TASK TO COMPLETE:
Copy out all lines from the entries below in which "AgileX" occurs.

Records contained in a dataset

╭──

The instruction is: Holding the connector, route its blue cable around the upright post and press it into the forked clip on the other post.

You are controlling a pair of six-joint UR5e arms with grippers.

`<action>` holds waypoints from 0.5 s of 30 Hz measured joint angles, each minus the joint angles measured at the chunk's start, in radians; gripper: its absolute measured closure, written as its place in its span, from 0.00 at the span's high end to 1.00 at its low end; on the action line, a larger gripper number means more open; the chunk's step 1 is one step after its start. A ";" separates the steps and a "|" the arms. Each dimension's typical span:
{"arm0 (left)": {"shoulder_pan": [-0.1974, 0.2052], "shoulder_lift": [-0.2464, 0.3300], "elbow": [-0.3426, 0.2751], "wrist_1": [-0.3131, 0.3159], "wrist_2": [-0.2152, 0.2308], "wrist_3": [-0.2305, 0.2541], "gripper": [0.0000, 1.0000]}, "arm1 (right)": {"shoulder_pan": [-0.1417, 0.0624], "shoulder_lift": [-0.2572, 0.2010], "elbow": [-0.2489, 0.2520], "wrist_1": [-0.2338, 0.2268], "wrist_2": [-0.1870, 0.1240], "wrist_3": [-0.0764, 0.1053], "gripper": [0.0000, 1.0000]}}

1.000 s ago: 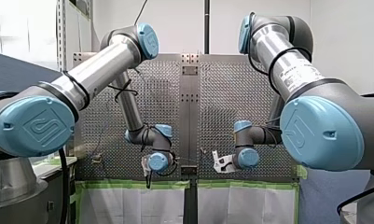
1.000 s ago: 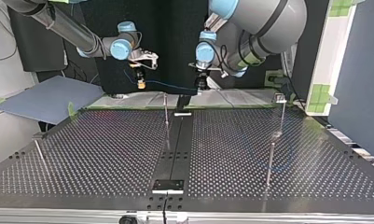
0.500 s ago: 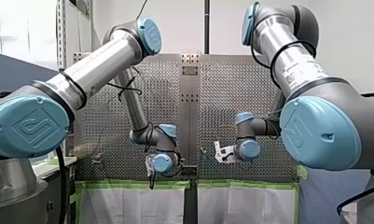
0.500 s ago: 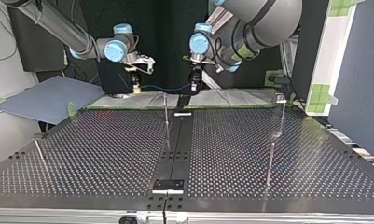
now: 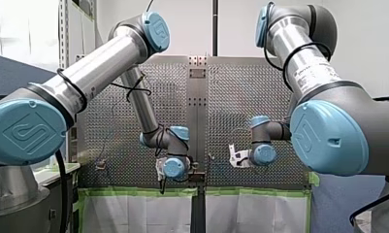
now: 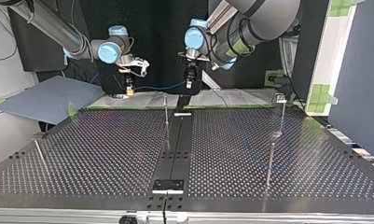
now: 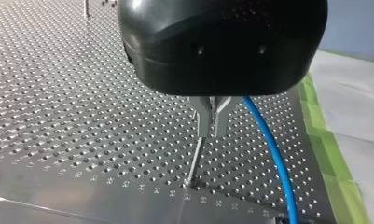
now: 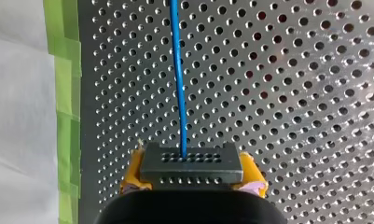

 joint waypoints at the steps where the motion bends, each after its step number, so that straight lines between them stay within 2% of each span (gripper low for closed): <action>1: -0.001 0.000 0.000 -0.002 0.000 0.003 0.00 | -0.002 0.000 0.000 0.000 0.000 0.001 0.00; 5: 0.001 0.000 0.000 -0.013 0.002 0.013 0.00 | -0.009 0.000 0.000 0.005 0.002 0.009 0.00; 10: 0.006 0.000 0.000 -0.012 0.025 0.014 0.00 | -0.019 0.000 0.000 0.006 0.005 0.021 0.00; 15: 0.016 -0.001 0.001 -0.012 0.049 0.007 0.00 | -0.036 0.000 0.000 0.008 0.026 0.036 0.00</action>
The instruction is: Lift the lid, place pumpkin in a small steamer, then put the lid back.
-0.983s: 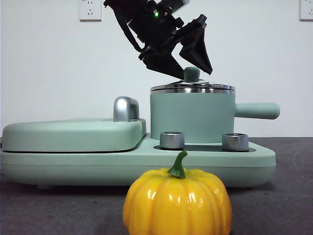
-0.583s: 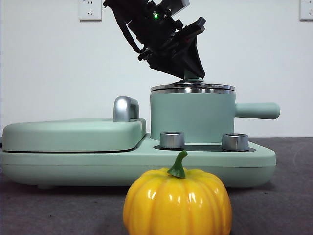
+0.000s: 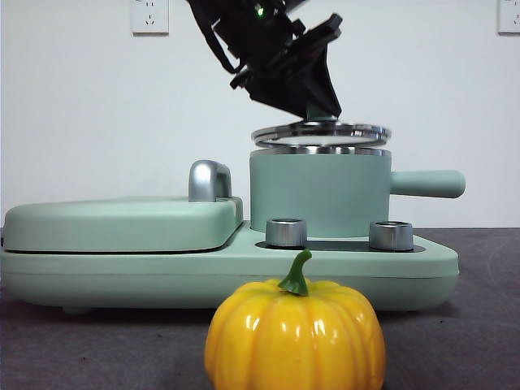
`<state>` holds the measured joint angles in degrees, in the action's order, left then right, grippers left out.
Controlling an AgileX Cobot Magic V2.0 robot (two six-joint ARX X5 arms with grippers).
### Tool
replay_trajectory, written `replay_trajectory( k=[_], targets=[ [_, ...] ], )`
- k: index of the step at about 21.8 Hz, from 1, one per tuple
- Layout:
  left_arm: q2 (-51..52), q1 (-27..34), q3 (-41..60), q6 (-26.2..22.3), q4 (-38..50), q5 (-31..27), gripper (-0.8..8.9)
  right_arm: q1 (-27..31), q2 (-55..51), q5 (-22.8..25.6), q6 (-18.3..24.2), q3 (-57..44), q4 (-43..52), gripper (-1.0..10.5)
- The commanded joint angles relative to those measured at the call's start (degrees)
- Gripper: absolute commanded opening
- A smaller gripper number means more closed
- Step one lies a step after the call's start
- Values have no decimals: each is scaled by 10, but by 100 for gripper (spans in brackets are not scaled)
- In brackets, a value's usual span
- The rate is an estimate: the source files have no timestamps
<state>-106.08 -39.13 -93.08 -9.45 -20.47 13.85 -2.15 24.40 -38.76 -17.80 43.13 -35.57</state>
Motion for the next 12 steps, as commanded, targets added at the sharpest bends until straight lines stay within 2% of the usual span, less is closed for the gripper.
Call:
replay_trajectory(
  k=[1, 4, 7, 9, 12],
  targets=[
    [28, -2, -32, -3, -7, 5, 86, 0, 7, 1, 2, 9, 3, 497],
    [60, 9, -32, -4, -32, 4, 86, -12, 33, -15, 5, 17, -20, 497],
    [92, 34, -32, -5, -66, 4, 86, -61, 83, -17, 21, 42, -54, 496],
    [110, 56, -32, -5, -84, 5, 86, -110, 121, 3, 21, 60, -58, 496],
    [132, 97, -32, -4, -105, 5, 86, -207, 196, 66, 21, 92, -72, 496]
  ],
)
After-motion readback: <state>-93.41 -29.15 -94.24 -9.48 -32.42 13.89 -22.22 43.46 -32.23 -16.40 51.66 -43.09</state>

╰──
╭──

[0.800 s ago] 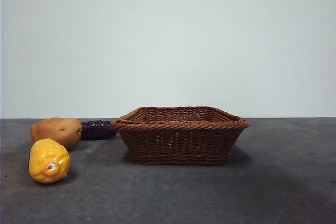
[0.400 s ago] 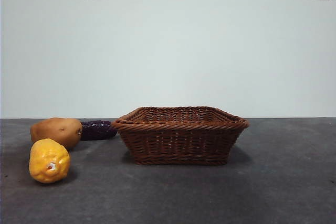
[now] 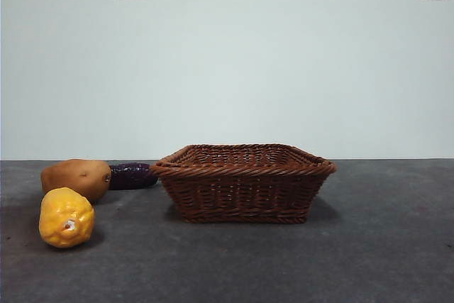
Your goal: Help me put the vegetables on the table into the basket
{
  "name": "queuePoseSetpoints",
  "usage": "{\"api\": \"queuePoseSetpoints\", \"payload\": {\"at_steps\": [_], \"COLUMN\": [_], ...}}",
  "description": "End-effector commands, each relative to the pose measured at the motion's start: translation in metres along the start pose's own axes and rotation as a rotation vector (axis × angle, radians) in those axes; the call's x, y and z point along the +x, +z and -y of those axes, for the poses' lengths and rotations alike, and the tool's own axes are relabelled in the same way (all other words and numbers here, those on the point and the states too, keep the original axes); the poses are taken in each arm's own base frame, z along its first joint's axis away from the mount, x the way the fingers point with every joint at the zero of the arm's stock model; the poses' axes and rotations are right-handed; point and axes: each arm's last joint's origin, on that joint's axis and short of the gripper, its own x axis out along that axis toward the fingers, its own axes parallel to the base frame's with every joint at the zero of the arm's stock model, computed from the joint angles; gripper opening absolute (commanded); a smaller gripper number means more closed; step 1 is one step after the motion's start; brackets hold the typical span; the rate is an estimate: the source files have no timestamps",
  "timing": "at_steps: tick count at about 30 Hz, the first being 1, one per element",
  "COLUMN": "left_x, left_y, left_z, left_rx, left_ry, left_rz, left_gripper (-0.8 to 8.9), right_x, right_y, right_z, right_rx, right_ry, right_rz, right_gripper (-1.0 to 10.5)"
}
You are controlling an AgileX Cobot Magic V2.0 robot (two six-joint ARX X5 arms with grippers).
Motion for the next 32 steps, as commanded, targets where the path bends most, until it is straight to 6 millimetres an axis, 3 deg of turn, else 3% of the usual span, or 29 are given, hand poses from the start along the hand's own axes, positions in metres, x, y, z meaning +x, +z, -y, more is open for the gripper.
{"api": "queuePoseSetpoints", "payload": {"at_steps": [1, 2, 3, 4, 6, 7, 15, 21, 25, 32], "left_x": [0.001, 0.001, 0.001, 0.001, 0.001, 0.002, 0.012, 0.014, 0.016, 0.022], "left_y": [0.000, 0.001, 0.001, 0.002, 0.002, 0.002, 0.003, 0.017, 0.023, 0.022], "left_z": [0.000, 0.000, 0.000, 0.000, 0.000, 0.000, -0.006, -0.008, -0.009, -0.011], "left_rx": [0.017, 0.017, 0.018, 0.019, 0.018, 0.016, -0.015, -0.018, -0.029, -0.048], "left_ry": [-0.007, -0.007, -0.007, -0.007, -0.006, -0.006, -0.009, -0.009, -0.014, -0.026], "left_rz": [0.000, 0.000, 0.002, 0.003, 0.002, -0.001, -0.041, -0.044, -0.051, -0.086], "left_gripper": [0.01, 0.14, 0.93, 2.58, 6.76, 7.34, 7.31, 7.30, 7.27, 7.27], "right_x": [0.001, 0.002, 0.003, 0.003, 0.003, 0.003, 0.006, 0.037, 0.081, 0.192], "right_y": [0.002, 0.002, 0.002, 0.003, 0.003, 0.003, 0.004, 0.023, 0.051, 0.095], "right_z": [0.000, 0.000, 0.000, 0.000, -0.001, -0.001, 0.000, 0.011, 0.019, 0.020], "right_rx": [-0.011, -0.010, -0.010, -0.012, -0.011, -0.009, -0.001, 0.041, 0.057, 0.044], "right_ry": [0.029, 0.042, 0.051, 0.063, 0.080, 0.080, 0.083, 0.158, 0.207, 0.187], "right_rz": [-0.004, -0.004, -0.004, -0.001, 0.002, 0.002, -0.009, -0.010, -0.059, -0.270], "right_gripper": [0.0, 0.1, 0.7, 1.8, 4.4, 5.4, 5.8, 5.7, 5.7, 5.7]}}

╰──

RESPONSE BELOW:
Controlling an AgileX Cobot Magic V2.0 robot (two six-joint ARX X5 arms with grippers).
You are controlling an AgileX Cobot Magic V2.0 robot (two six-joint ARX X5 arms with grippers).

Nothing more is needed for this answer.